We are also not persuaded by petitioners' argument that the Rent Administrator erred in allowing the housing provider to submit additional signatures after having ruled that submission of additional signatures is not permissible after the voluntary agreement is filed. The prospective application of a ruling on an issue of first impression is permissible where, as is the case here, the agency's determination that it should proceed in that fashion is prompted by equitable considerations that weigh against retroactive application. See Securities & Exchange Comm'n v. Chenery Corp., 332 U.S. 194, 203, 67 S. Ct. 1575, 1580, 91 L. Ed. 1995 (1947). Cf. Mendes v. Johnson, 389 A.2d 781, 789 (D.C.1978).

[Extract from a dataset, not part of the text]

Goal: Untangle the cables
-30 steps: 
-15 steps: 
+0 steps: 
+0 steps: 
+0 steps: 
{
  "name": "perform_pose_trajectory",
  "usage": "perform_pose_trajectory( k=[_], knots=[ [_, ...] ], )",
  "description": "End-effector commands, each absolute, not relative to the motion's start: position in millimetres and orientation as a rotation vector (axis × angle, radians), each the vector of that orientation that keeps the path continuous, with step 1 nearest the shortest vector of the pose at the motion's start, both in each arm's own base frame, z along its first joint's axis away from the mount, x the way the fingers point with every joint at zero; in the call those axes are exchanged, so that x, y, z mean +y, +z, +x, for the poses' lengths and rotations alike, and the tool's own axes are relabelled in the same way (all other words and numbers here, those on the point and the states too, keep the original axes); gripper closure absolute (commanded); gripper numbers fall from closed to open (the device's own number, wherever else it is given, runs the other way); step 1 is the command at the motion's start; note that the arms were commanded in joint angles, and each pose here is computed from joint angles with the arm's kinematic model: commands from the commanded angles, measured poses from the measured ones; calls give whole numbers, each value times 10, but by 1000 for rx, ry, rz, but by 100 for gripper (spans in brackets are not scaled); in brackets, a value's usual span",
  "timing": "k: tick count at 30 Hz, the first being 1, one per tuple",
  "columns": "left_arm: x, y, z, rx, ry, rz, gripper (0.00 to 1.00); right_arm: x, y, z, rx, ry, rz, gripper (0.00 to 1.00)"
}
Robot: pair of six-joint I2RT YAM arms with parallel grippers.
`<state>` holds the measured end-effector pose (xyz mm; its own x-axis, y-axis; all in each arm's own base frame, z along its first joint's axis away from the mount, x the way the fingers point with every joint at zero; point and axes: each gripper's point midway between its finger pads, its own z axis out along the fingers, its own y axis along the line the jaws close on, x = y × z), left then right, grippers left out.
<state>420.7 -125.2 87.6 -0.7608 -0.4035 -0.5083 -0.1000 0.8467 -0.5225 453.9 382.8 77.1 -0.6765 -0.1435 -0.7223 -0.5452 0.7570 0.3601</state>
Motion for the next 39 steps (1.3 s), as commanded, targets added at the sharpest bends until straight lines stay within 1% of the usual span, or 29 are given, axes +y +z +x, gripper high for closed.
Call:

Petitioners next argue that tenants should have been allowed to withdraw their signatures because the housing provider engaged in fraud and misrepresentation. We do not agree. Rather, we are persuaded that the Rent Administrator's finding that petitioners failed to prove that the housing provider engaged in coercion, misrepresentation or fraud was supported by substantial evidence. See Citizens Ass'n of Georgetown v. District of Columbia Zoning Comm'n, 402 A.2d 36, 41 (D.C. 1979) (this court must affirm agency's decision if supported by substantial evidence).[2]

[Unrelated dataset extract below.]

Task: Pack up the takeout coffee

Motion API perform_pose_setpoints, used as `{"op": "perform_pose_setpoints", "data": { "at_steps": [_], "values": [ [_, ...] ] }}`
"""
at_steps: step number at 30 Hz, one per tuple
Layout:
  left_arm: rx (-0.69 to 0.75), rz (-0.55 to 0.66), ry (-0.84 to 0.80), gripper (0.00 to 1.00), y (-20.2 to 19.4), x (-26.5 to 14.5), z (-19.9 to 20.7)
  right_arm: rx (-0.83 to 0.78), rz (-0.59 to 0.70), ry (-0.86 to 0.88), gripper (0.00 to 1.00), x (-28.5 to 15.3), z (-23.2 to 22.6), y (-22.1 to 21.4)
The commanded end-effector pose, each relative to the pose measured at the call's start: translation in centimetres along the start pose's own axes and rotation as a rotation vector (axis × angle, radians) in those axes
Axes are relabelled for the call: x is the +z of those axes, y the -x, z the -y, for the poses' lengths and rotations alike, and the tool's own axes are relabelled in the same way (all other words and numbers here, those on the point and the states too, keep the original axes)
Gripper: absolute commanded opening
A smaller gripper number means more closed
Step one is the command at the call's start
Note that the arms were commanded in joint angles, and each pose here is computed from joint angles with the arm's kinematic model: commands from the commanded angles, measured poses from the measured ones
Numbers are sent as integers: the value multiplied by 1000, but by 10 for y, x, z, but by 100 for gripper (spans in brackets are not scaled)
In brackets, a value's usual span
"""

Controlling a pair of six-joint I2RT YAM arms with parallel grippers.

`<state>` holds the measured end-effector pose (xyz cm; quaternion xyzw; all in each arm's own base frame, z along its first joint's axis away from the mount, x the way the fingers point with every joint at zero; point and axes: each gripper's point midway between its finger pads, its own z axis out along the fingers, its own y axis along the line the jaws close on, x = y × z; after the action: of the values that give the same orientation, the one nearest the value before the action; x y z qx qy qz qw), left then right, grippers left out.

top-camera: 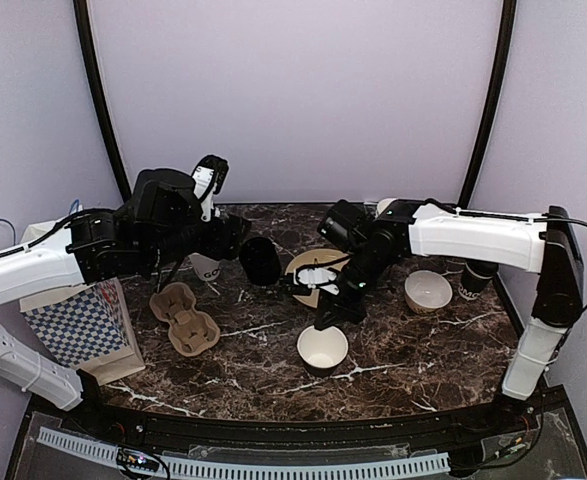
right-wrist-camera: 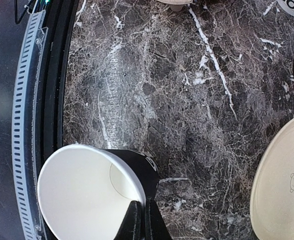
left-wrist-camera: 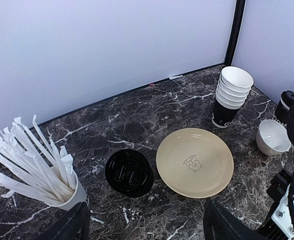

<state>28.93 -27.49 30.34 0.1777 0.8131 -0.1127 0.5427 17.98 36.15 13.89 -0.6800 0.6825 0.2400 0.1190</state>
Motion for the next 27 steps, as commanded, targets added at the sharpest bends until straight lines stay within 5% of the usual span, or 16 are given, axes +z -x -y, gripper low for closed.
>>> {"op": "perform_pose_setpoints", "data": {
  "at_steps": [1,6,13,18,27],
  "values": [
    [-17,27,-2,80,4,-3,-3,0,16,-20,0,10,7,4],
    [-14,22,-8,80,1,0,-1,8,19,-32,0,15,12,6],
    [0,6,-14,80,-1,4,1,21,20,-35,33,5,16,8],
    [25,-48,-16,81,-7,13,5,18,94,-55,47,-44,10,19],
    [44,-299,-72,68,-37,51,26,230,282,-166,50,-98,53,-30]
  ]
}}
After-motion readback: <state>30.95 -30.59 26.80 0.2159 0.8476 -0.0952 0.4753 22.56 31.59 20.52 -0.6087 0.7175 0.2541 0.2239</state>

We likewise find no merit in petitioners' argument that the Rent Administrator committed reversible error in denying their request for a continuance based on the recent retention of counsel. Under the circumstances, including in particular the fact that petitioners failed to request the continuance promptly after receiving notice of the hearing as required by 14 DCMR § 4014.3 (1989), the Rent Administrator did not abuse its discretion in denying the request. See Ammerman v. District of Columbia Rental Accommodations Comm'n, 375 A.2d 1060, 1063-64 (D.C.1977) (denial of request for continuance subject to reversal only upon a showing of abuse of discretion).

We need not decide here whether the Rent Administrator erred in ruling that Dr. Putnam's unit was a rental unit as defined by D.C.Code § 45-2503(33). Petitioners conceded at oral argument that even with the disallowance of one signature, the housing provider would still have enough signatures to meet the 70 percent requirement.[3] Accordingly, it is

ORDERED and ADJUDGED that the judgment appealed from be, and it hereby is, affirmed.

NOTES

[*] The decision in this case was originally released as a Memorandum Opinion and Judgment on July 5, 1990. It is being published by direction of the court.

[1] The original agreement provided that if it was signed by the required number of tenants by July 1, 1986, the rents would be the same for the next three years (1987-1989). The July 2 addenda extended the deadline to July 12, 1986, provided the added guarantee that rental payments for 1990 and 1991 would not be increased by more than two percent of the current rent, and listed a few specific services and repairs that would be undertaken by management. The July 18 addendum merely added to the list of repairs and services that would be undertaken by management.

[2] In reaching this finding, the Rent Administrator applied this court's opinion in Bennett v. Kiggins, 377 A.2d 57 (D.C.1977), cert. denied, 434 U.S. 1034, 98 S. Ct. 768, 54 L. Ed. 2d 782 (1978), to define the elements of fraud.

[3] Petitioners also contend that the tenants never had the minimum 14 days required to review the agreement prior to its submission for approval as required by 14 DCMR § 4213.4. Because this argument was not raised at the agency level, we decline to consider it here on appeal. See District of Columbia v. Gray, 452 A.2d 962, 964 (D.C.1982).